When pre-assigning the feeding policy, we use the classes derived from the ABC classification.

This approach is motivated by the intuition that delivering pallets is cheaper than delivering boxes and that parts that are used often should therefore be delivered in pallets. However, it is unknown to which feeding policy each group should be assigned, we tested multiple combinations as described in the following enumeration while parts that are too large to fit into a box are exempted from the policies described and stored in pallets instead.

• P-1: All parts in boxes, HDCE.

• P-2: A-parts in pallets, others in boxes, HDCE.

• P-3: A- and B-parts in pallets, C-parts in boxes, HDCE.

• P-4: All parts in pallets, HDCE.

When applying pure heuristic approaches, we also determine the parts’ locations in the cell heuristically. For this, we propose a “higher demand, closer to the entrance” principle (HDCE).

As many kits will use a lot of parts with high demand it is most intuitive to place those parts at the beginning of the kitting cell and parts with lower demand towards the end since an operator

does not need to walk all the way to the end of the cell once she picked all parts required.

Therefore, this approach aims at reducing the traveling distance of the picker inside the cell.

In contrast, hybrid heuristics only determine the feeding policy heuristically, whereas the model optimizes the parts’ locations. Again, four scenarios are compared:

• H-1: Optimizing location, all parts in boxes.

• H-2: Optimizing location, A-parts in pallets, others in boxes.

• H-3: Optimizing location, A- and B-parts in pallets and C-parts in boxes.

• H-4: Optimizing location, all parts in pallets.

4.5.2 Results

Table 4.3 presents the results of designing the cell for each scenario. Pallet pct. shows the proportion of parts delivered in pallets (remaining parts are delivered in boxes). It also presents replenishment (operational and investments), area, picking, and total costs. The racks’ invest-ment costs were not included as they are close to zero. The table also shows the additional cost imposed by each heuristic compared to the optimization model (Opt).

Table 4.3Results of the partial level heuristics

time Pallet RC. AC PC TC Incr.

(s) pct.(%) ($) ($) ($) ($) (%)

Opt. 38734 61.4 577 130 147 854

-P-1 3 46.8 745 119 81 945 10.66

P-2 3 55.4 717 130 94 941 10.19

P-3 3 70.1 655 148 117 920 7.72

P-4 3 100.0 609 180 136 925 8.31

H-1 147 46.8 686 119 128 933 9.25

H-2 643 55.4 656 130 132 908 6.32

H-3 892 70.1 579 148 147 874 2.34

H-4 573 100.0 499 180 198 873 2.22

As Table 4.3 shows, the optimization model outperforms all heuristics approaches. On average, the solution obtained by the optimization model is 9.22% cheaper than those obtained by heuristic approaches.

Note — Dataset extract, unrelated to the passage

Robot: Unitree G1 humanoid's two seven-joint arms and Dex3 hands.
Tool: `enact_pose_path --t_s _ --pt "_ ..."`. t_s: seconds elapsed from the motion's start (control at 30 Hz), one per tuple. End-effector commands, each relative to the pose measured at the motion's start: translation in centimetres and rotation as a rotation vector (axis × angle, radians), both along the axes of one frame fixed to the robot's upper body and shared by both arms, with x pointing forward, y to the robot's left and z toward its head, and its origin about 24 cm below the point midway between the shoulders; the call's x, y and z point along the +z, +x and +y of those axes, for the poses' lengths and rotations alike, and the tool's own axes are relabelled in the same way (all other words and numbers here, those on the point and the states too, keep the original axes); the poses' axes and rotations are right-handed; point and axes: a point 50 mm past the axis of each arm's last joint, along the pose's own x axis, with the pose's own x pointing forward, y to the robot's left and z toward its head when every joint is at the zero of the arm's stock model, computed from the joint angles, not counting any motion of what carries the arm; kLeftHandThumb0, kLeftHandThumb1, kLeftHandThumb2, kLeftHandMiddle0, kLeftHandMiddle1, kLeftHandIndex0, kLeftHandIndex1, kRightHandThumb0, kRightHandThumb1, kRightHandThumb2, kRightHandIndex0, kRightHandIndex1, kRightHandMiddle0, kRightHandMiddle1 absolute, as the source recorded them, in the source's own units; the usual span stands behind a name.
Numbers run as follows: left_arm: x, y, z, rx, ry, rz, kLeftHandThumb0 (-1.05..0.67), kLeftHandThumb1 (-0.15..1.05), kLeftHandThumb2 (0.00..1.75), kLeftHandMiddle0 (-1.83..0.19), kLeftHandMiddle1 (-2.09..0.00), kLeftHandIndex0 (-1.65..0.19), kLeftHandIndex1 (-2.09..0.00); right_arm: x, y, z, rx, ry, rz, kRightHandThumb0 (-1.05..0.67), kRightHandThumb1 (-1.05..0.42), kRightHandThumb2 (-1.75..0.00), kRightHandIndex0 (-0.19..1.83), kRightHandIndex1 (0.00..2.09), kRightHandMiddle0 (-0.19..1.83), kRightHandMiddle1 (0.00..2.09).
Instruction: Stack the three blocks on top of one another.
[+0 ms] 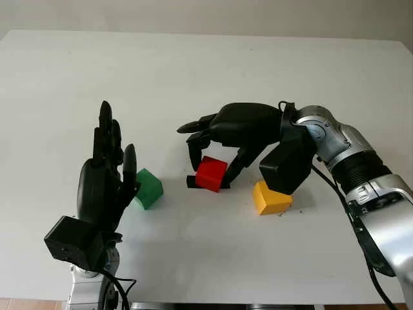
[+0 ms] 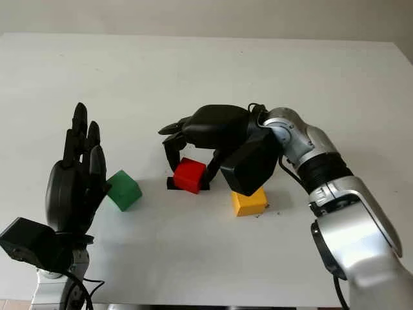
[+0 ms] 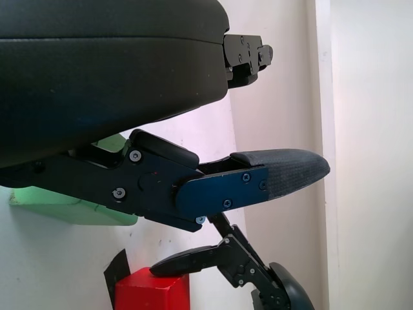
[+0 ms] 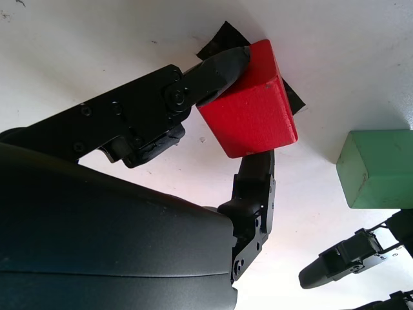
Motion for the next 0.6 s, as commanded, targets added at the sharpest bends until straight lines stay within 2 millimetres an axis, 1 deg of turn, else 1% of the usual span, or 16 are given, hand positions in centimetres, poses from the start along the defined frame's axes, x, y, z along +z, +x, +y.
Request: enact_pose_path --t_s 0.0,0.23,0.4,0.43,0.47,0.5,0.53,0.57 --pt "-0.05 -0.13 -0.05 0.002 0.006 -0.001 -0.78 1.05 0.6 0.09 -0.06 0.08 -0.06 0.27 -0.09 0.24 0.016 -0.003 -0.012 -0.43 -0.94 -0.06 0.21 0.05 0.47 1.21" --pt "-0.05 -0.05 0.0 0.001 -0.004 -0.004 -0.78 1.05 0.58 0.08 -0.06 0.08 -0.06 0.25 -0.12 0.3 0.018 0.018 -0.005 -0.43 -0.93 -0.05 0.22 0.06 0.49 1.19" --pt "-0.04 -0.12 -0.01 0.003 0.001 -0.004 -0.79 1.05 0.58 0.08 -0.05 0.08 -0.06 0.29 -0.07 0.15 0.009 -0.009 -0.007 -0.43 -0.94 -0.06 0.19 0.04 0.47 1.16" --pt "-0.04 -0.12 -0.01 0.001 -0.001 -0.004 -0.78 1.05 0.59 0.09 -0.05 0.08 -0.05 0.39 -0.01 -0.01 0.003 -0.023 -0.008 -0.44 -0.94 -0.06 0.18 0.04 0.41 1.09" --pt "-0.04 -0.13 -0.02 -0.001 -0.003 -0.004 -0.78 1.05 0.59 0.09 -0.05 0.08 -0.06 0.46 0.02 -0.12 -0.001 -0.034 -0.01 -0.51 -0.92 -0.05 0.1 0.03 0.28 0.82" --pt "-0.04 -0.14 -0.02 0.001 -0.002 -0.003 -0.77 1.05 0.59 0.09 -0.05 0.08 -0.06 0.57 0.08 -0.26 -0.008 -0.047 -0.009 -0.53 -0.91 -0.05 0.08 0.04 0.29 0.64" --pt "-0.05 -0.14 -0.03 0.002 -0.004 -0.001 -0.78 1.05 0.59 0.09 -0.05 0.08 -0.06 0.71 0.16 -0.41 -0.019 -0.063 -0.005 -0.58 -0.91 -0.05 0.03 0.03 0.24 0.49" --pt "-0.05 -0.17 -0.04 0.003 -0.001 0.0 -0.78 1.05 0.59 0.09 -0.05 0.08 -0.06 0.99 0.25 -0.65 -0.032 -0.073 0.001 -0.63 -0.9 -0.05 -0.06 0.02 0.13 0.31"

Even though the use of hybrid heuristics, which use part of our optimization model for part location assignment inside a cell, narrows this gap, the optimization model is on average still 5.03% cheaper.

Providing more parts in pallets results in a larger cell, which results in higher space and picking costs but lower replenishment costs. However, there seems to be no easy decision rule for the feeding policy assignment. Furthermore, our results indicate that part location within the cell has a large effect on the overall costs. The importance of part placement can be inferred from comparing purely heuristic approaches with hybrid heuristics. While pure heuristics locate parts heuristically, hybrid heuristics place them optimally, leading to an average cost reduction of 3.98% while retaining all other decisions. Therefore, part placement may be relatively more important than feeding policy assignment (e.g., comparing P-4 and H-4).